С ней было трудно не согласиться. Город был прекрасен, как инженерный чертёж, и так же бездушен.

Нас высадили перед огромным комплексом, который с лёгкой руки астраханцев именовался «Посольским крылом». На деле это была настоящая крепость внутри крепости — высокие стены, частокол из острых стальных прутьев на парапетах и бдительная стража в униформе цвета стальной синевы на каждом углу.

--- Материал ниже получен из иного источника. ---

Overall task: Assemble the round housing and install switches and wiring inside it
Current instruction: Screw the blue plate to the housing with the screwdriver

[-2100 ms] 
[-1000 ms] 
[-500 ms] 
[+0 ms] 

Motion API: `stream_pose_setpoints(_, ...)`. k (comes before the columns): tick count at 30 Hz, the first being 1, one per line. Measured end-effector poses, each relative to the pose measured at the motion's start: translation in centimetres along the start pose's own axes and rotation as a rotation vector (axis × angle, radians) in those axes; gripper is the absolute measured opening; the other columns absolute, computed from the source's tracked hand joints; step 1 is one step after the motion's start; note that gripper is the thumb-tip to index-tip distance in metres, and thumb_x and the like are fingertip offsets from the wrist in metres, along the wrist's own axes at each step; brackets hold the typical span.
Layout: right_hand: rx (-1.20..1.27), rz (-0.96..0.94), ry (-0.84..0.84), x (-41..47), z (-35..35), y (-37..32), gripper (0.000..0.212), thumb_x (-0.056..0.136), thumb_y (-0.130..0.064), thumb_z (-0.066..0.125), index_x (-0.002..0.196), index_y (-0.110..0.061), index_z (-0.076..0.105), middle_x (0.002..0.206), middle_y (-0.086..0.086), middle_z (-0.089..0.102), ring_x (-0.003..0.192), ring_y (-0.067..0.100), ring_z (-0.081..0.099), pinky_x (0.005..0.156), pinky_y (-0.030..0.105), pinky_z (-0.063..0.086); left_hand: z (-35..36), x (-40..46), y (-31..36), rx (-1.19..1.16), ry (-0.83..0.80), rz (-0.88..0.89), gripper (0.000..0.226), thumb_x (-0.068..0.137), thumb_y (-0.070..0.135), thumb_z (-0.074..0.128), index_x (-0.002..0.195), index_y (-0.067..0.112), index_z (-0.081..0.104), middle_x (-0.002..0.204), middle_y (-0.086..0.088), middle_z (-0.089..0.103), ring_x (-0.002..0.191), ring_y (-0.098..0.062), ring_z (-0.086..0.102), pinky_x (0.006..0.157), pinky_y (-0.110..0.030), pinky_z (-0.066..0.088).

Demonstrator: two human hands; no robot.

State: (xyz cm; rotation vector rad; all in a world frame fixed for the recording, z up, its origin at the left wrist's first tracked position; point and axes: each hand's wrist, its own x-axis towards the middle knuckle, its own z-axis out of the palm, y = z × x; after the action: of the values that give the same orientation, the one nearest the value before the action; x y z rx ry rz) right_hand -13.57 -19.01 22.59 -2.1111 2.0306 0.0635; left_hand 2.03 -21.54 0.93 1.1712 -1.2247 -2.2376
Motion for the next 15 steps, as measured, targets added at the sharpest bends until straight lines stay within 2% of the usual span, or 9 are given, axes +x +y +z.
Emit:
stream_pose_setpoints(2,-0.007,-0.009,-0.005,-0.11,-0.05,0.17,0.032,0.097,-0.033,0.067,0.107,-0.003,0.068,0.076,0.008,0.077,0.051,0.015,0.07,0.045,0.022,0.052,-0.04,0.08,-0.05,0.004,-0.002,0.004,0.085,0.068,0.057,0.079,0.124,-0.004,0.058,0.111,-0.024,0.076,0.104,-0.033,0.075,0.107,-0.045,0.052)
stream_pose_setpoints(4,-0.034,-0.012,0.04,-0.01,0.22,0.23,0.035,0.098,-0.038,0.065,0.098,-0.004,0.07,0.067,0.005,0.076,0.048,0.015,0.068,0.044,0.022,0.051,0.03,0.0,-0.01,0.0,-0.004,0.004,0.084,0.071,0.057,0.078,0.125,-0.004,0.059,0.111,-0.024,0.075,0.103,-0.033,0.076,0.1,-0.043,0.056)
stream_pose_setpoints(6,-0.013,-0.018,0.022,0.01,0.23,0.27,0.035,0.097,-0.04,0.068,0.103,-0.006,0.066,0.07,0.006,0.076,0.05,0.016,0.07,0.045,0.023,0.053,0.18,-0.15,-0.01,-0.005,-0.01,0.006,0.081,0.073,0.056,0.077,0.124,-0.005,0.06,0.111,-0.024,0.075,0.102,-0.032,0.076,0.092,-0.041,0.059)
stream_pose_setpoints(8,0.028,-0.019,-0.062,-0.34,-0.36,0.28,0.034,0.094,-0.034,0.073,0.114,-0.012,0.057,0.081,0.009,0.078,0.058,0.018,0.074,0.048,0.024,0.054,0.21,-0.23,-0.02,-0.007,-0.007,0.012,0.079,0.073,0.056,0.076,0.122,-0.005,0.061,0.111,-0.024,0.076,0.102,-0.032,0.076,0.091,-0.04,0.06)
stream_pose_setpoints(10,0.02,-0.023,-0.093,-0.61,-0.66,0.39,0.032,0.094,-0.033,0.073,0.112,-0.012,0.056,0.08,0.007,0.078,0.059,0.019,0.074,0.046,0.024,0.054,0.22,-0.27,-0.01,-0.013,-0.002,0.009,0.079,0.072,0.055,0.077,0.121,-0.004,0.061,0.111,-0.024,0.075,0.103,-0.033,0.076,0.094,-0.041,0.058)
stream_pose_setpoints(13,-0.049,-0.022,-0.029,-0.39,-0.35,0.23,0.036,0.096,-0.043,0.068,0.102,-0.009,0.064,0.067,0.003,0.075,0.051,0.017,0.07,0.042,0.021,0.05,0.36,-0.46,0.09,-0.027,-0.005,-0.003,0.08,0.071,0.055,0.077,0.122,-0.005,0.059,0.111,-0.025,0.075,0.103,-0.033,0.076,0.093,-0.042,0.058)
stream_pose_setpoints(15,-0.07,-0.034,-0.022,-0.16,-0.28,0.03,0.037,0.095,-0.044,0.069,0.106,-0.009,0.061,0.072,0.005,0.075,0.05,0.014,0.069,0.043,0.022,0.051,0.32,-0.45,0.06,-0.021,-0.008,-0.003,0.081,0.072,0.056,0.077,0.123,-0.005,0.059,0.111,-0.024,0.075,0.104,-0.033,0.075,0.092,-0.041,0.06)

Нас встретил глава нашей миссии, Боярин Петров — мужчина лет пятидесяти с лицом, высеченным из гранита, и усами, которые, казалось, вот-вот заискрятся от статического электричества. Он провёл нас по бесконечным коридорам, устланным мягкими, поглощающими звук коврами, до наших покоев.

Комнаты, надо отдать должное, были роскошными. Шёлковые обои, дорогая мебель из тёмного дерева, огромная кровать с балдахином. Всё пахло свежей краской и воском. И… полной изоляцией.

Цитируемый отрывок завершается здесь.